The Nowcast engine is Traderwise's strategy framework. Seven strategies run in parallel against live market data; a signal is only surfaced when three or more agree on direction. This page is the operator's guide to what each strategy does and when it fires.
1. Trend-following
Looks for sustained directional momentum across multiple timeframes (15m, 1h, 4h). Fires when faster timeframes confirm the slower trend without divergence. Best in markets that are clearly trending — FX majors after central bank shifts, equity indices in earnings season.
2. Mean-reversion
Targets short-horizon pullbacks within an established trend, not counter-trend bets. Looks for oversold/overbought readings on RSI against a trend filter. Only fires on the side of the dominant trend.
3. Breakout
Detects volatility expansion past prior structural highs/lows. Combines ATR expansion with volume confirmation where available. Tends to fire around economic releases and session opens.
4. News-reaction
Models the post-event drift after high-impact scheduled releases (NFP, CPI, central bank decisions). The model expects the second move, not the initial spike — typically 30–90 minutes after release.
5. Cross-asset confirmation
A move on one instrument is validated by a correlated market. Example: a GBP strength signal is only confirmed if EURGBP and GBPUSD agree. Reduces false signals in low-liquidity sessions.
6. Session-bias
Repeatable intraday patterns by trading session — London open ramp, NY lunchtime drift, Tokyo range. Fires only during the relevant session window.
7. Volatility regime
Doesn't generate direction. Instead, it adjusts suggested position size based on current ATR vs the 20-day average. In high-vol regimes, sizes shrink; in low-vol, they grow within a capped range.
How they combine
A signal needs three of seven strategies agreeing on direction before it is surfaced. The confidence score is the count of agreeing strategies, weighted by their recent hit rates.
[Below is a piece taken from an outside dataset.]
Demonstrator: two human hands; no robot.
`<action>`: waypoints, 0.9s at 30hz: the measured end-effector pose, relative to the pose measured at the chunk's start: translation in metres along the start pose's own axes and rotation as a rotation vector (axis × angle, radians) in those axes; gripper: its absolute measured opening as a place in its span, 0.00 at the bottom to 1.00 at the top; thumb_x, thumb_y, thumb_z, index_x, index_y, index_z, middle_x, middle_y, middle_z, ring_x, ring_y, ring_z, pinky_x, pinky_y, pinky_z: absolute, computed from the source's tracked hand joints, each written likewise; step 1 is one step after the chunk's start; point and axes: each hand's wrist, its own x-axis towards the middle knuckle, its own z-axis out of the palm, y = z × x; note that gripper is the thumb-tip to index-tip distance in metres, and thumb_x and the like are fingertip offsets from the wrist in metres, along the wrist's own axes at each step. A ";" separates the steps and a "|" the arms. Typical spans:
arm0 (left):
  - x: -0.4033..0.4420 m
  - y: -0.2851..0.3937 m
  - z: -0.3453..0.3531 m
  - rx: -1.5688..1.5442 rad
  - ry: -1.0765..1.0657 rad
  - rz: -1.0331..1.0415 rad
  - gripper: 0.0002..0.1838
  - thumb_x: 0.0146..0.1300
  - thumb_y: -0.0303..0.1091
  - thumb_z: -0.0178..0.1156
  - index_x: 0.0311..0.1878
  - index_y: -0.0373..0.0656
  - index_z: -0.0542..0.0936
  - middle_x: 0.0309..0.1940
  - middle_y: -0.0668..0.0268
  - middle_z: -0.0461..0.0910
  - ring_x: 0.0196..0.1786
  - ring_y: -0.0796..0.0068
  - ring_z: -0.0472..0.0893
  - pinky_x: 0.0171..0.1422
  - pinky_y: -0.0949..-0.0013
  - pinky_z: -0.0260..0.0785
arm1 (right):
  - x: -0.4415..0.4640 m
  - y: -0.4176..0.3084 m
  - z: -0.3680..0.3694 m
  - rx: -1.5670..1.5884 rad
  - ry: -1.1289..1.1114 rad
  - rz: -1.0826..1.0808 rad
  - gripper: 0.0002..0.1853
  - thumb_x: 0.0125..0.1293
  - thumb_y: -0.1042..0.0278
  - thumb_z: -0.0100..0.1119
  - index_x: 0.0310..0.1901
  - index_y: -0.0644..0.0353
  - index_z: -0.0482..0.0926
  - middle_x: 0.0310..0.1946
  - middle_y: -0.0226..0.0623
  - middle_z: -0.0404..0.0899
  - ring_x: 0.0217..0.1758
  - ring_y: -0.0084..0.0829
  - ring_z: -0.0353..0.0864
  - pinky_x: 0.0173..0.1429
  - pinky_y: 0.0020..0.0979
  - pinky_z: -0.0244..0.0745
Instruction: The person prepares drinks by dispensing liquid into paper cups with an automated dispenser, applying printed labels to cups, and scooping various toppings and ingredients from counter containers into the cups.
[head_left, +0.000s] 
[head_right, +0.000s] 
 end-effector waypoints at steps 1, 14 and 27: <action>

You can filter signals on the Signals page by which strategy generated them. This is useful if you want to study one strategy in isolation — for example, taking only breakout signals for a week and journaling the outcomes.
Strategy hit rates
Hit rates are visible on the Edge Card and update daily. None of the strategies are profitable in every market regime. The point of running seven in parallel is that the agreement itself is the signal, not any one strategy's prediction.